INSTRUCTIONS TO FOLLOW => Scan the data, and whenever a line contains "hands", copy it.

· · · · · · ·

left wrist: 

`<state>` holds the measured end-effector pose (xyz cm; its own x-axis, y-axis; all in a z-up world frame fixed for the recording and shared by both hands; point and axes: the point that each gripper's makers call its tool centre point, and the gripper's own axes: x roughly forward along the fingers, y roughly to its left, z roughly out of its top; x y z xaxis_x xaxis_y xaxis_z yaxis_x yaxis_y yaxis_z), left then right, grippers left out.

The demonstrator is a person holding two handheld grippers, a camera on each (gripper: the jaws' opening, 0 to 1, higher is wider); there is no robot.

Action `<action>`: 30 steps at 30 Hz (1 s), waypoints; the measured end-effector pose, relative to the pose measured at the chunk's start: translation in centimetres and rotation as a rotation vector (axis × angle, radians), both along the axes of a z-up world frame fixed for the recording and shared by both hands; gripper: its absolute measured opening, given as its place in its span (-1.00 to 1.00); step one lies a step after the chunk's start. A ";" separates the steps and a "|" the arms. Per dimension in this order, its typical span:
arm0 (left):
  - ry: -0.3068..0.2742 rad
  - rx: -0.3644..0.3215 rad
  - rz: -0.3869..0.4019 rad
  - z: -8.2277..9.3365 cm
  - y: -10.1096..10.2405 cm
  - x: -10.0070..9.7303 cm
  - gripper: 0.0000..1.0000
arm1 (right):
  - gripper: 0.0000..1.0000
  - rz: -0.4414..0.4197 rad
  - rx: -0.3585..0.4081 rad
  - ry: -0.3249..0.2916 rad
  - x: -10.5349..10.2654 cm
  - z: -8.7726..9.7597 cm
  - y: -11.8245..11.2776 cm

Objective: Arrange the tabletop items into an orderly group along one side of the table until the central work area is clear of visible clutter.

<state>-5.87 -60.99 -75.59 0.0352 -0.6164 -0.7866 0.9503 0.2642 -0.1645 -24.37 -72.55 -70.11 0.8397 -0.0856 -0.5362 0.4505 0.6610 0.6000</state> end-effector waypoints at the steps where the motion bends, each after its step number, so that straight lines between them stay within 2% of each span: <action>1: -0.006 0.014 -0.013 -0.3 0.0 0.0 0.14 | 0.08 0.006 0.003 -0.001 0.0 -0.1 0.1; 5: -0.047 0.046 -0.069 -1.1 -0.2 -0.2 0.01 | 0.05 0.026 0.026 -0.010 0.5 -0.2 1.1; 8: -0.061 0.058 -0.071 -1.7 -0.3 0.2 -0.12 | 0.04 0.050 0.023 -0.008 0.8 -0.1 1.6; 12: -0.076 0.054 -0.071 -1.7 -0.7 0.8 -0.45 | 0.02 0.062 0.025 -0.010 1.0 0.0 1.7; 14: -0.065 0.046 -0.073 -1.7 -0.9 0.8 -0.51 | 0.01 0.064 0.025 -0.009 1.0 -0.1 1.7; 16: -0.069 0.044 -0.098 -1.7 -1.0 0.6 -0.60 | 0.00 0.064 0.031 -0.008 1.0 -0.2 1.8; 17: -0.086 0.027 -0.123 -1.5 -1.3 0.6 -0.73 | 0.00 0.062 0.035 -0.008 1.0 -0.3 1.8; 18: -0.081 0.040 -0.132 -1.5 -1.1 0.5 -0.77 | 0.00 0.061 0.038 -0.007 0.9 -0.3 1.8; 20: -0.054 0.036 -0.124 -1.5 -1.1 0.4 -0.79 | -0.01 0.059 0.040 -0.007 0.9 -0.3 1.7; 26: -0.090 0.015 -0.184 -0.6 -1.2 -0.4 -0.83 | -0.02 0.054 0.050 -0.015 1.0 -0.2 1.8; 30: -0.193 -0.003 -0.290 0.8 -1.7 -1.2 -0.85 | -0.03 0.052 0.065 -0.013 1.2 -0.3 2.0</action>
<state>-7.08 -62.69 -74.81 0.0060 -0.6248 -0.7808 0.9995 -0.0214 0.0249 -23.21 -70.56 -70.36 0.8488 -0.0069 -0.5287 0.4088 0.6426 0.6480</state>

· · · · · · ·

WRITTEN SOLUTION =>
`<state>` holds the measured end-effector pose (xyz cm; its own x-axis, y-axis; all in a z-up world frame fixed for the recording and shared by both hands; point and axes: the point that each gripper's makers call its tool centre point, and the gripper's own axes: x roughly forward along the fingers, y roughly to its left, z roughly out of its top; x y z xaxis_x xaxis_y xaxis_z yaxis_x yaxis_y yaxis_z), left then right, grippers left out.
Action `<action>`: 30 steps at 30 Hz (1 s), waypoints; the measured end-effector pose, relative to the pose measured at the chunk's start: translation in centimetres and rotation as a rotation vector (axis × angle, radians), both along the axes of a z-up world frame fixed for the recording and shared by both hands; gripper: its absolute measured opening, given as its place in its span (-1.00 to 1.00); step one lies a step after the chunk's start. A ";" separates the steps and a "|" the arms. Per dimension in this order, its typical span:

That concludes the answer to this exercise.